725 ILCS 207/65(b)(2) (West 2022).
¶ 25 The terms of the SVP Act make clear that it is a forward-looking statute. It is designed to
identify sexually violent people and to commit them, with treatment, until such time as they are
no longer sexually violent and no longer pose a threat to society. The SVP Act did not undo the
defendant’s plea agreement, whether implicitly or explicitly. The plea agreement was negotiated,
secured, and implemented. He received the benefit of his bargain, and due process was thus
respected. The State, the defendant claimed, had used the Act in order to “prolong” his sentence.
That is not true. His sentence ended at the agreed-upon time. When the defendant stated that he
had been “detained ever since” the State’s SVP Act petition, he was not detained as punishment
for his past crime. He was detained for treatment of his current mental disorder, which would pose
a future danger of sexual violence in society.

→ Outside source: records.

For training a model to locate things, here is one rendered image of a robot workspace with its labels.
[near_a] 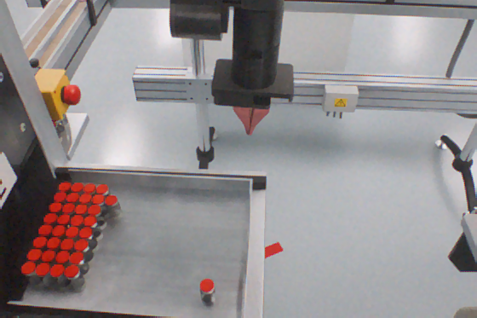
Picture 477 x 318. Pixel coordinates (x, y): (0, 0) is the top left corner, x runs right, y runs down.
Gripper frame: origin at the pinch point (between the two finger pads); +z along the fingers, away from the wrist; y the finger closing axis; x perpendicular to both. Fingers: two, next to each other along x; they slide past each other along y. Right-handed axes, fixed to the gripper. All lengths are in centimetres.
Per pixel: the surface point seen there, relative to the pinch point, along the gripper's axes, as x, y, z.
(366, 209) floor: -69, -53, 107
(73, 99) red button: -15.5, 33.4, 10.6
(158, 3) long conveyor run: -81, 32, 25
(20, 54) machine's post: -9.9, 37.2, -2.8
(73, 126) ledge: -20.4, 38.0, 22.7
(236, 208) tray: -1.0, 1.2, 20.7
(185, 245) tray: 7.0, 9.1, 21.0
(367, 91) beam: -84, -43, 56
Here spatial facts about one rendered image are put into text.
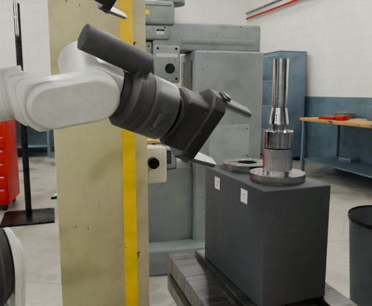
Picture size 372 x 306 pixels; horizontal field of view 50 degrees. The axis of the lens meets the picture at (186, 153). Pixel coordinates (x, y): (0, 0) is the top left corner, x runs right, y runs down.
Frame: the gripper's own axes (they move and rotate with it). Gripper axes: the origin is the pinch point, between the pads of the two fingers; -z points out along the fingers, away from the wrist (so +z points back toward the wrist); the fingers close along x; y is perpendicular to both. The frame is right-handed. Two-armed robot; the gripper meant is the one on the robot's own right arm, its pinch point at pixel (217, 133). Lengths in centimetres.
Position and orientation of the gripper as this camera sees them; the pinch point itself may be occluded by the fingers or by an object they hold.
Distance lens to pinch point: 66.4
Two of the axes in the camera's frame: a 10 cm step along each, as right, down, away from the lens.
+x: 5.2, -7.7, -3.6
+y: -3.3, -5.7, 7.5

¶ 26 Furthermore, the subject of this case has nothing to do with the takings clause of the United
States Constitution. The takings clause concerns property rights. See, e.g., Phillips v. Washington
Legal Foundation, 524 U.S. 156 (1998) (for purposes of the takings clause, interest on funds held
in lawyer’s trust account is the private property of the owner of the principal). Although the
defendant’s commitment under the SVP Act may affect his ability to acquire and enjoy property,
8 the commitment concerns a vital liberty interest, not a property interest. Gavin, 2014 IL App (1st)
122918, ¶ 55.
¶ 27 CONCLUSION
¶ 28 Because this appeal has no merit, the defendant’s counsel on appeal is granted leave to
withdraw as counsel. The order denying the defendant’s “motion to withdraw” is affirmed.
¶ 29 Motion granted; judgment affirmed.